Dataset records:
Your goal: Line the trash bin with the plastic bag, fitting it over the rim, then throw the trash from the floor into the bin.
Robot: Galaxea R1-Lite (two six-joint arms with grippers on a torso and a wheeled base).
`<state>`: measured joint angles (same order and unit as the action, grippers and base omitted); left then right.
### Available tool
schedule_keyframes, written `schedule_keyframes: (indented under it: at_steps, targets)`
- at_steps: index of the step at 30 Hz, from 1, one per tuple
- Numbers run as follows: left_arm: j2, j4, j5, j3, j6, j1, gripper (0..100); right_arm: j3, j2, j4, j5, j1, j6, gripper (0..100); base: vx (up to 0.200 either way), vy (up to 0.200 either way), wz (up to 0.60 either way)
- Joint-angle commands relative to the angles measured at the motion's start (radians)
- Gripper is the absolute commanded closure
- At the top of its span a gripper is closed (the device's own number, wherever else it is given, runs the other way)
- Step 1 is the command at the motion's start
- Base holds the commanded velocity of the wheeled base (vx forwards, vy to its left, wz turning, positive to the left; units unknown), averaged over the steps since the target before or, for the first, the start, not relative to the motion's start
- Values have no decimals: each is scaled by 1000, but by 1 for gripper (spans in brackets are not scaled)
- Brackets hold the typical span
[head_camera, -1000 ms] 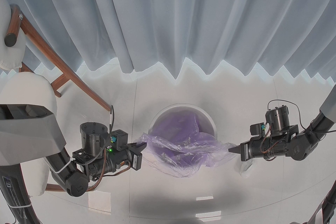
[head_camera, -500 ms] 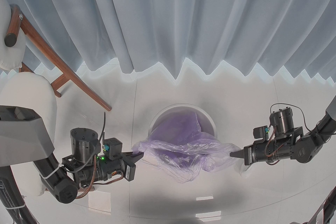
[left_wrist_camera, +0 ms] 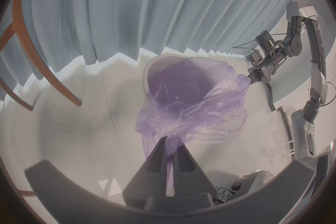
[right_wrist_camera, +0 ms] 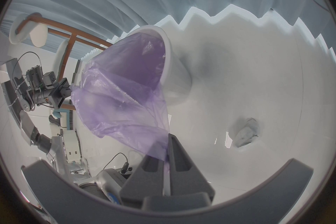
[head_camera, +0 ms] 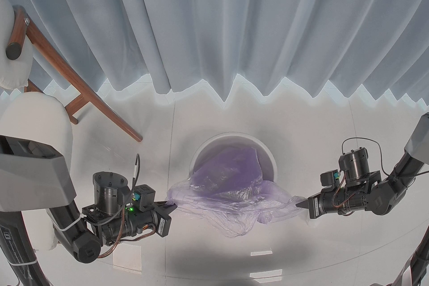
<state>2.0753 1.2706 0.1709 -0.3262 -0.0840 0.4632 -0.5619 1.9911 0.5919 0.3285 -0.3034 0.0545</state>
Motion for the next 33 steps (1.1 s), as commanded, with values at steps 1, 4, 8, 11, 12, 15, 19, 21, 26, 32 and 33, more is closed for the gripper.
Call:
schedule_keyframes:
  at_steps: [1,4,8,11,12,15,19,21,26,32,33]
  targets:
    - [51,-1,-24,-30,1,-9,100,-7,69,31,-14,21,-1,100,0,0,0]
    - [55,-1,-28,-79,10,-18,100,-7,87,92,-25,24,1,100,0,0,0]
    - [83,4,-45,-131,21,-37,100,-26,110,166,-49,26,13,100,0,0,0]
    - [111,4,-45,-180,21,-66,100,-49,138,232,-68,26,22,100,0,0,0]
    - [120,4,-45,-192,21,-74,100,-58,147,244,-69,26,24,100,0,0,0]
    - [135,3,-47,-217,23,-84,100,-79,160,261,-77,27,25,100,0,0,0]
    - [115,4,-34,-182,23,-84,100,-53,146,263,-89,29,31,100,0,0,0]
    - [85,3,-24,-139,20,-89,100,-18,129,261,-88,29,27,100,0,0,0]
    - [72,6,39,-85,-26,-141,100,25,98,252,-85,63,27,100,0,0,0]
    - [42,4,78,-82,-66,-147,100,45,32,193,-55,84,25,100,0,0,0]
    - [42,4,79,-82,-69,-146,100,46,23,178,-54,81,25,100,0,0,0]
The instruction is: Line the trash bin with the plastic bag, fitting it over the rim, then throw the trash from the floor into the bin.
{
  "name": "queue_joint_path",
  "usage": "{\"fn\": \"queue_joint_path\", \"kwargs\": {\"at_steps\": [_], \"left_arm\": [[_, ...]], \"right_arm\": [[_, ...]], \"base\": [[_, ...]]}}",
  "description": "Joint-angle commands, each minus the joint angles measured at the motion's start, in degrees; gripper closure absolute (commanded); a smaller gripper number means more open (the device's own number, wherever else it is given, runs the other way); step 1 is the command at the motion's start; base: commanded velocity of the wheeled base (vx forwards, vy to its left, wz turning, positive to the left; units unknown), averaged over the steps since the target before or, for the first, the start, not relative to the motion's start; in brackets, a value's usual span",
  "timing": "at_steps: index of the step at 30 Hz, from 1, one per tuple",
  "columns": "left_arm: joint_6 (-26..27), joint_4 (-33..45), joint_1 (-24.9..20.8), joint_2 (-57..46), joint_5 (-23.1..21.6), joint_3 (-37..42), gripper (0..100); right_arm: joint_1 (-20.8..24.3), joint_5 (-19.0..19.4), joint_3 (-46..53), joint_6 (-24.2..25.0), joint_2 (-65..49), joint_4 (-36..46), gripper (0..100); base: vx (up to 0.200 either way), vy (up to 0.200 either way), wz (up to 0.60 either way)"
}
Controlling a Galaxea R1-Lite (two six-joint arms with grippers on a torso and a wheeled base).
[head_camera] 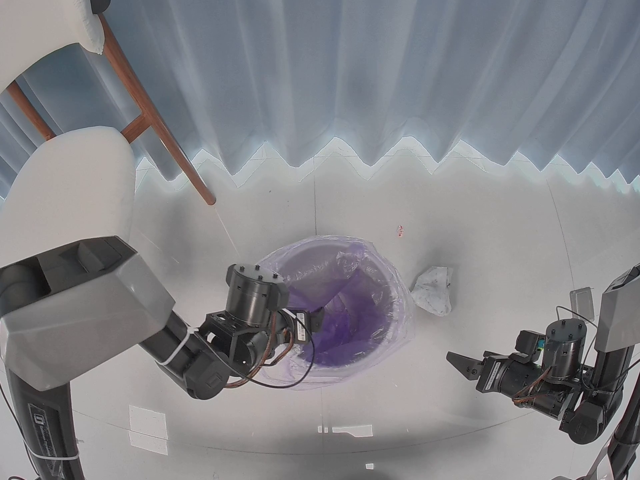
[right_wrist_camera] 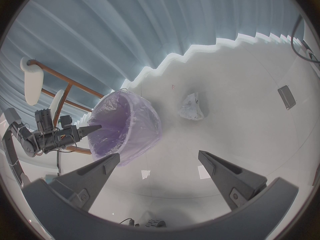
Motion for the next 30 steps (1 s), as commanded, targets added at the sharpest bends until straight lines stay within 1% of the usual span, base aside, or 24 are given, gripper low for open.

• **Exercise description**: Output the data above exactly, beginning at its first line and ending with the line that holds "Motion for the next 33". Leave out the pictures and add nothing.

• **Answer to this problem**:
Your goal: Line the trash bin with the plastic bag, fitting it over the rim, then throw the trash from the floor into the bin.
Robot: Galaxea R1-Lite (two six-joint arms with grippers on a torso and a wheeled base).
`<state>`: measured joint angles (same order and unit as the action, grippers and base omitted); left then right.
### Available tool
schedule_keyframes, written `schedule_keyframes: (indented under it: at_steps, targets)`
- at_steps: index of the step at 30 Hz, from 1, one per tuple
- Numbers run as follows: left_arm: j2, j4, j5, j3, j6, j1, gripper (0..100); right_arm: j3, j2, j4, j5, j1, j6, gripper (0..100); base: vx (up to 0.200 either way), vy (up to 0.200 either way), wz (up to 0.60 either way)
- Joint-angle commands relative to the angles measured at the motion's start (radians)
- Gripper is the absolute commanded closure
- At the top of its span a gripper is closed (the device's own number, wherever else it is given, runs the other way)
- Step 1 is the command at the motion's start
- Base holds the commanded velocity of the wheeled base (vx forwards, vy to its left, wz turning, positive to the left; units unknown), averaged over the steps since the target before or, for the first, the start, not relative to the motion's start
- Values have no decimals: each is scaled by 1000, but by 1 for gripper (spans in brackets are not scaled)
- Brackets hold the typical span
[head_camera, -1000 ms] 
[head_camera, -500 ms] 
[left_wrist_camera, +0 ms] 
[right_wrist_camera, +0 ms] 
[head_camera, +0 ms] 
<state>2.0753 1.2706 0.1709 -0.3262 -0.0840 0.4632 -0.5619 1.9911 0.5919 0.3285 -0.3034 0.0545</state>
Motion for the next 33 steps (1.1 s), as commanded, with values at steps 1, 4, 8, 11, 12, 15, 19, 21, 26, 32 and 33, more is closed for the gripper.

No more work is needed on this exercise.